DIRECTIONS: Scan the data below for the string "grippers". Show every line where it turns up.

DATA START

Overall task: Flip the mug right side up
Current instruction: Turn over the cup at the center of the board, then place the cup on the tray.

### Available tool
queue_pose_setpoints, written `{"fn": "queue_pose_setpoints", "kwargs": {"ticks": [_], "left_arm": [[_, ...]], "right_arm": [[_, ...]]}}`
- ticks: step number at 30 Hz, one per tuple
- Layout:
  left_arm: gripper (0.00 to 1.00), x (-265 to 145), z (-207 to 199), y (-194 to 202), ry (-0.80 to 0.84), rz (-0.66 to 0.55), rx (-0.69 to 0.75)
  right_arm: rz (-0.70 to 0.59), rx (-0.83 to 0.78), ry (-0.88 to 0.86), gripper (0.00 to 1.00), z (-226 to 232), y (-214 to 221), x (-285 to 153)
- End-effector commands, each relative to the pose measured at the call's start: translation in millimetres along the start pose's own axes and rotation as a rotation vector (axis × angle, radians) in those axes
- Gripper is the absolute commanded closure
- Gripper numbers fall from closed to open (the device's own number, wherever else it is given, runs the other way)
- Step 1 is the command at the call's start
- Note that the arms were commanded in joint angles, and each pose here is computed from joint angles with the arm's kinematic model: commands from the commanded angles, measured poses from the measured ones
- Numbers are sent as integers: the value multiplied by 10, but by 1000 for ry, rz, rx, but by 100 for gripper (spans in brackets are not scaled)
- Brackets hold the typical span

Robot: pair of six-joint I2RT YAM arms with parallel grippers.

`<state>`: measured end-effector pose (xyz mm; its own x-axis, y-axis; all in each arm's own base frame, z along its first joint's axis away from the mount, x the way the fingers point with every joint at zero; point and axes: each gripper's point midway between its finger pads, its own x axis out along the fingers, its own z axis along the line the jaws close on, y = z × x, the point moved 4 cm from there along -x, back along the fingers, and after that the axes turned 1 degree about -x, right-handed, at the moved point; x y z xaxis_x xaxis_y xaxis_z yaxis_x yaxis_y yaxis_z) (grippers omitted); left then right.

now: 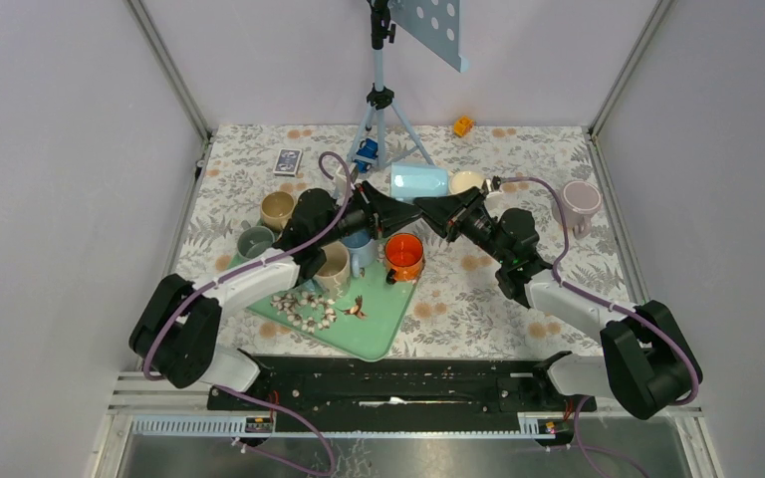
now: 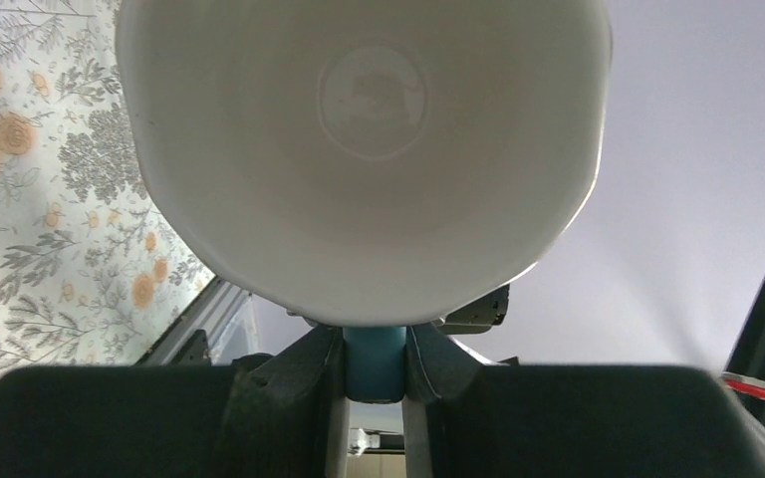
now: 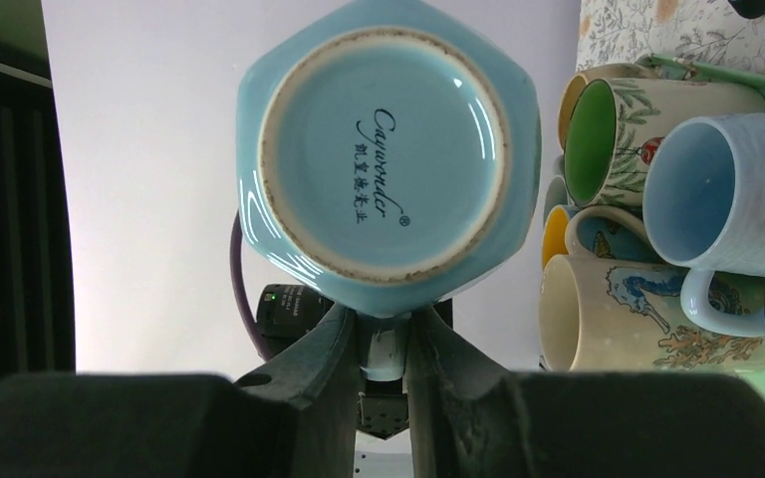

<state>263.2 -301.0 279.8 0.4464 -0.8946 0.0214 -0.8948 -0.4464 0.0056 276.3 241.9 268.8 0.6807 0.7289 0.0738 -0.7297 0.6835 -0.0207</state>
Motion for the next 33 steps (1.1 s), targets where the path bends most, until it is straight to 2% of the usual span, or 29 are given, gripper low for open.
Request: {"fn": "queue_pose_setpoints", "kwargs": {"ticks": [1, 3, 7, 14, 21, 28, 33], "left_arm": [[100, -47, -442, -30, 72, -28, 179], [100, -53, -475, -40, 59, -37, 216], [100, -63, -590, -52, 55, -50, 277], [100, -73, -727, -88, 8, -72, 385], [100, -189, -805, -37, -107, -24, 526], [100, -571, -697, 85, -275, 8, 650], [100, -843, -567, 237, -395, 27, 715]], "right_arm": [[40, -91, -127, 86, 323, 92, -41], [41, -113, -112, 67, 317, 90, -39], [38, -168, -71, 36, 329, 88, -39], [11, -272, 34, 1, 300, 62, -132], [-66, -457, 252, 0, 233, -57, -397], [-118, -602, 453, 0, 340, -217, -596], [-101, -668, 565, 0, 286, -287, -632]]}}
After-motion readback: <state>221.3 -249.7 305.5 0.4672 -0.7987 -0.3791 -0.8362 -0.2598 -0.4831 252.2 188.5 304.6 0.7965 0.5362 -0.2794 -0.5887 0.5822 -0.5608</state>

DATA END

ANSWER TO THE EXERCISE:
Robot: pair of six-joint I2RT YAM arms with parallel grippers.
`<state>`: measured end-effector pose (xyz mm; its own x-axis, y-axis; all in each arm's own base frame, z along its first joint's axis away from the mount, x the way the fingers point with every joint at zero; point and axes: each gripper's point midway between its finger pads, its own x axis out along the fingers, its own z axis along the line the jaws close on, y = z × x, the point moved 4 cm from there along -x, back along the fingers, and after that the axes turned 1 degree about -x, right-handed, at the moved point; x y z xaxis_x xaxis_y xaxis_z yaxis_x yaxis_y yaxis_z) (grippers omitted); left then right.

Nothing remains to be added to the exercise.